◆ **TASK BRIEF**
Tell me how many lines in the data below hold the string "asks", and say nothing else.

◆ **DATA TO PROCESS**
───

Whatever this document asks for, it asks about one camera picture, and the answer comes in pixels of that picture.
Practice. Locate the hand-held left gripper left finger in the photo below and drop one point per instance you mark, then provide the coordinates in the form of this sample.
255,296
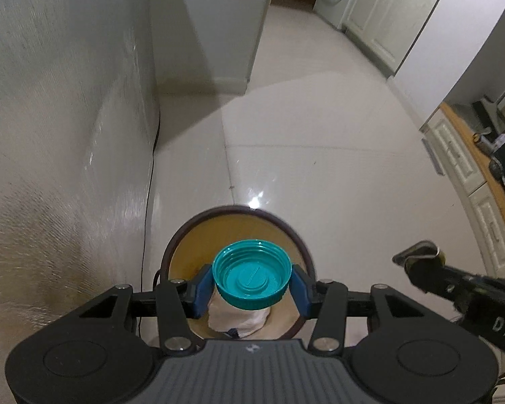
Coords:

───

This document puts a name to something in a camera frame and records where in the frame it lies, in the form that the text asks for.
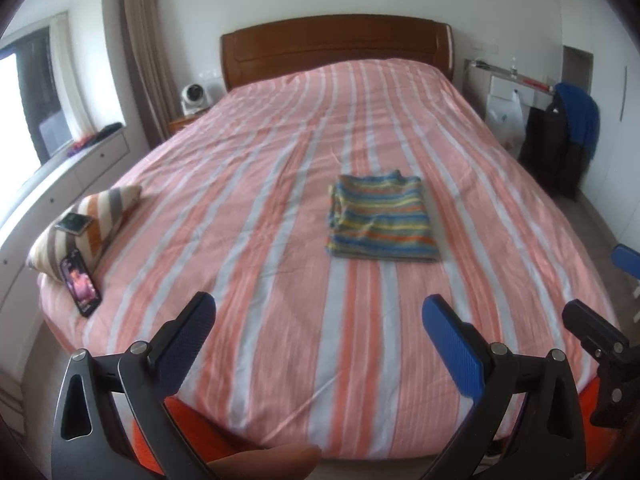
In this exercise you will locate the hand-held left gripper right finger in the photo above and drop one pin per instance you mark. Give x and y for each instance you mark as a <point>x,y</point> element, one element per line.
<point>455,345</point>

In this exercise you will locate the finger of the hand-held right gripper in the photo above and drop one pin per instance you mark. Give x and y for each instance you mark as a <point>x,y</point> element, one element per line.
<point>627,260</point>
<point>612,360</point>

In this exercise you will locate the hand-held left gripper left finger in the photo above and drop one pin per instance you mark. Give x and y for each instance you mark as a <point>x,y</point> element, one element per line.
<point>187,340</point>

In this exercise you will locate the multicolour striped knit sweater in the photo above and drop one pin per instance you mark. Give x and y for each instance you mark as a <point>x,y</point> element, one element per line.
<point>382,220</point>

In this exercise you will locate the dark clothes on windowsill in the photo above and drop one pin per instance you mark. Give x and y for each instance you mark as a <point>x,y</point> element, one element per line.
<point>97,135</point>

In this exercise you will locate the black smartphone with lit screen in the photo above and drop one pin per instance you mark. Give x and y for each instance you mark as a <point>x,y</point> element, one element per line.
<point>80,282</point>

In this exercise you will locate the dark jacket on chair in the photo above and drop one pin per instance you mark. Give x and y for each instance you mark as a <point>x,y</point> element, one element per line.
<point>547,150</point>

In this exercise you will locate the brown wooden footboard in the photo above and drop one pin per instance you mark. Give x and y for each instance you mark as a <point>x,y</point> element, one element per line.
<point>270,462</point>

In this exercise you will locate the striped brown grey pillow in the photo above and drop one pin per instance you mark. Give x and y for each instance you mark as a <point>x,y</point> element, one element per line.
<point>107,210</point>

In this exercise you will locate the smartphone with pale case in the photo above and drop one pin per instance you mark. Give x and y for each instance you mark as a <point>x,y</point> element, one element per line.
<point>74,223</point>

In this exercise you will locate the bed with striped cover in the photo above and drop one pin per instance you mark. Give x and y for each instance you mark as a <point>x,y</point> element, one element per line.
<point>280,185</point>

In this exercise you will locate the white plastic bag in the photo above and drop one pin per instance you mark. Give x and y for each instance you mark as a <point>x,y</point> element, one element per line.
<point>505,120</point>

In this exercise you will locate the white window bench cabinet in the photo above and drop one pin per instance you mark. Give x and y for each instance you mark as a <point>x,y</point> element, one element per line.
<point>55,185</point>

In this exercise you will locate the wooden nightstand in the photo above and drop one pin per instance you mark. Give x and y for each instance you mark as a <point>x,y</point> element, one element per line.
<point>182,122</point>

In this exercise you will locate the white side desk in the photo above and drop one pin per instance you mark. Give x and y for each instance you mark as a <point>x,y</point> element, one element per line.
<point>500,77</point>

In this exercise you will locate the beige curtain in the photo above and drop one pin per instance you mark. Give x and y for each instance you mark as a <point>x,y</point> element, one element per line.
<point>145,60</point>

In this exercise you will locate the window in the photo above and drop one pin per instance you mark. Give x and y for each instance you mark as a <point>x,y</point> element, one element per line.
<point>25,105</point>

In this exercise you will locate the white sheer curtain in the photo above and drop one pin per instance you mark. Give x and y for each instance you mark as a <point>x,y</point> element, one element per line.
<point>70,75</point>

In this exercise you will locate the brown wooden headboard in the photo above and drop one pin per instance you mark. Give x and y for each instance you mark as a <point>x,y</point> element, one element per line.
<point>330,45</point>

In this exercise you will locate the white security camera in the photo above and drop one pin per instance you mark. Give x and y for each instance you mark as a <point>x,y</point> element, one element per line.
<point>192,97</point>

───

◆ **RESPONSE TO THIS EXERCISE**
2